«Г-н специальный советник, я высоко оцениваю ваши высказывания. Я на сегодняшний день лично участвовал в переговорах по проблемам Вьетнама с 1967 года, а со специальным советником – с 1969 года. У нас были очень трудные периоды, но мы преодолели их, потому что оба поняли, как поняли наши народы, что мир представляет собой самую главную цель, которой следовало добиваться. Как я сказал вам вчера, наши две страны в нескольких случаях достигали перемирия друг с другом, но на этот раз мы должны достичь постоянного мира.
Но поскольку мы движемся от вражды к дружбе, мы должны помнить, что было много страданий пережито с обеих сторон и что мы обязаны тем, кто страдал, мы никаким конкретным образом не характеризуем эту войну и что никто из нас не заявляет о победе или поражении.
Настоящей победой для обеих сторон, разумеется, будут теперь долгосрочные отношения, которые мы сможем установить друг с другом. Когда мои коллеги и я приедем в Ханой, мы приедем отдать дань уважения героическому народу Северного Вьетнама и начать новую эру в наших отношениях».
Это был настрой, который мы повезли обратно в Вашингтон. Лорд и Дэвид Энгель (наш способный переводчик) оставались, чтобы удостовериться в том, что северные вьетнамцы и мы работали с одинаковыми текстами, и уточнить некоторые моменты технического порядка. После нашего только что завершившегося марафона, имея в среднем всего три часа на сон за ночь в течение четырех дней, они должны будут 10 часов подряд в наступающую вторую половину дня и вечер потратить на кропотливую тщательную проработку технических и лингвистических вопросов. Остальная часть нашей группы во время обратной поездки находились в состоянии между эйфорией и изнеможением.
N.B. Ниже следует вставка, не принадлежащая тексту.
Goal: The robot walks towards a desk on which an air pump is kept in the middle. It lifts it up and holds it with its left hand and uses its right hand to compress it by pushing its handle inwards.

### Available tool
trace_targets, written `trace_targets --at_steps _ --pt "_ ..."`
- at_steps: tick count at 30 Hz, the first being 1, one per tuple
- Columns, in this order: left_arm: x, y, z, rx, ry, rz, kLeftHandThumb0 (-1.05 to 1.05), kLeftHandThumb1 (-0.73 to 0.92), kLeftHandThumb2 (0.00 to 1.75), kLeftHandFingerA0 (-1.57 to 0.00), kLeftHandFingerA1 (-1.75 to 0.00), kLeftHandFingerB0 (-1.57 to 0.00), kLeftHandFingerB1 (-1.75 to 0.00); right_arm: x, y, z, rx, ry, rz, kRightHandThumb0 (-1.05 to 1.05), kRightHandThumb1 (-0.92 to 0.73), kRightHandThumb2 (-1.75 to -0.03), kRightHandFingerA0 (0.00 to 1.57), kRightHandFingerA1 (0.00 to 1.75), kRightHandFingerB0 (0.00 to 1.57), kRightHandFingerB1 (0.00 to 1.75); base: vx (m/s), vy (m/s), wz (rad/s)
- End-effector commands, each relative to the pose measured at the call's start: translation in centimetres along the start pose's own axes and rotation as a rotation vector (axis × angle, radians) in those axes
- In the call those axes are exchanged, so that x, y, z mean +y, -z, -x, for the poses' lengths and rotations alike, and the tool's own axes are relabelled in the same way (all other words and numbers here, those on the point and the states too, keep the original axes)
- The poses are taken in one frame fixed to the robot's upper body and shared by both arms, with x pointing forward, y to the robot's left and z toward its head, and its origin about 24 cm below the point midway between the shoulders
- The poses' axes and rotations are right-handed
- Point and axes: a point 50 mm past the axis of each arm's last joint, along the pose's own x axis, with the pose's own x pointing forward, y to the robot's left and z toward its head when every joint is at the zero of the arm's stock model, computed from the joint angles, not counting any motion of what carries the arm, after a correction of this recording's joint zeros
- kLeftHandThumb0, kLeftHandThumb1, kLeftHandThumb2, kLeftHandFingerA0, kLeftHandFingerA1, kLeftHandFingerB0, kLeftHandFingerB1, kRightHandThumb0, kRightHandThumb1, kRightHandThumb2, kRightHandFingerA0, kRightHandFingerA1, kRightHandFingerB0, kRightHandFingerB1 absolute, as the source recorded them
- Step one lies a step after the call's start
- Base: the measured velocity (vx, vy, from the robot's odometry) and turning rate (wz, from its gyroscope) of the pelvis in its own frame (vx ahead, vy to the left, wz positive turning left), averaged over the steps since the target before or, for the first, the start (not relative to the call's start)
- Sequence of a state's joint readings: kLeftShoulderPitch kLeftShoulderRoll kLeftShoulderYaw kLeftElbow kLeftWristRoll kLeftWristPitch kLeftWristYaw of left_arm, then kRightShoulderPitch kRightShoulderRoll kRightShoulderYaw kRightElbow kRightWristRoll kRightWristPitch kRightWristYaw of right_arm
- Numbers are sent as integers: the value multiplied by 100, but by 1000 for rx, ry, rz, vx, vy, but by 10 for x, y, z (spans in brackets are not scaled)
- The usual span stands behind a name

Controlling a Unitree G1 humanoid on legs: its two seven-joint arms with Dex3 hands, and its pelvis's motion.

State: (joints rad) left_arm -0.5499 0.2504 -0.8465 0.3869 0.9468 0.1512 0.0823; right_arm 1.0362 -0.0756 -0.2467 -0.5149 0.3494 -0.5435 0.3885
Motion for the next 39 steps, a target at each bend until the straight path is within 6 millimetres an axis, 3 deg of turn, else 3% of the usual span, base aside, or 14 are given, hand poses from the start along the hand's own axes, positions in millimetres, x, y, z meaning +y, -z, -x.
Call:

Я ничего не слышал от Никсона во время всего этого периода, хотя мои телеграммы оставляли мало сомнений в том, что мы приближаемся к концу. По завершении заседания 11 октября я послал еще одну шифровку, указывающую на неизбежность прорыва: «Прошу передать следующее сообщение Холдеману для президента: мы решили остаться еще на один день в расчете на то, что добьемся крупного прорыва. Так или иначе, мы возвратимся завтра во второй половине дня. По моему мнению, мы довольно близко к прорыву, чтобы рискнуть и остаться еще на один день здесь». Немедленно по возвращении после 16-часового заседания на переговорах я направил еще одно послание Холдеману, в котором не было ничего, что проливало бы свет на ситуацию: «Только что закончили чрезвычайно долгое заседание здесь. Важно, что у меня будет масса времени с президентом завтра для детального обзора ситуации, поскольку сейчас потребуется внимательный план действий». Холдеман ответил, что президент находится в поездке в рамках избирательной кампании, и что поэтому мне не следует приезжать до 17.00, после чего Никсон пожелал отужинать с Хэйгом и мной.
Мы не были более откровенными с Сайгоном, кроме того, что подчеркнули растущую срочность вероятности прекращения огня. Довольно неискренне, но я хотел создать у Нгуен Ван Тхиеу впечатление, что Ханой настаивал на большем количестве политических требований, чем это было на самом деле, чтобы получить больше похвалы за крах позиции Ханоя, когда показал Тхиеу окончательное соглашение, и увеличить его стимул к принятию его. Тхиеу не питал никаких сомнений в отношении неизбежности прекращения огня, даже если он еще и не ведал о выхолощенных политических условиях, которыми оно будет сопровождаться.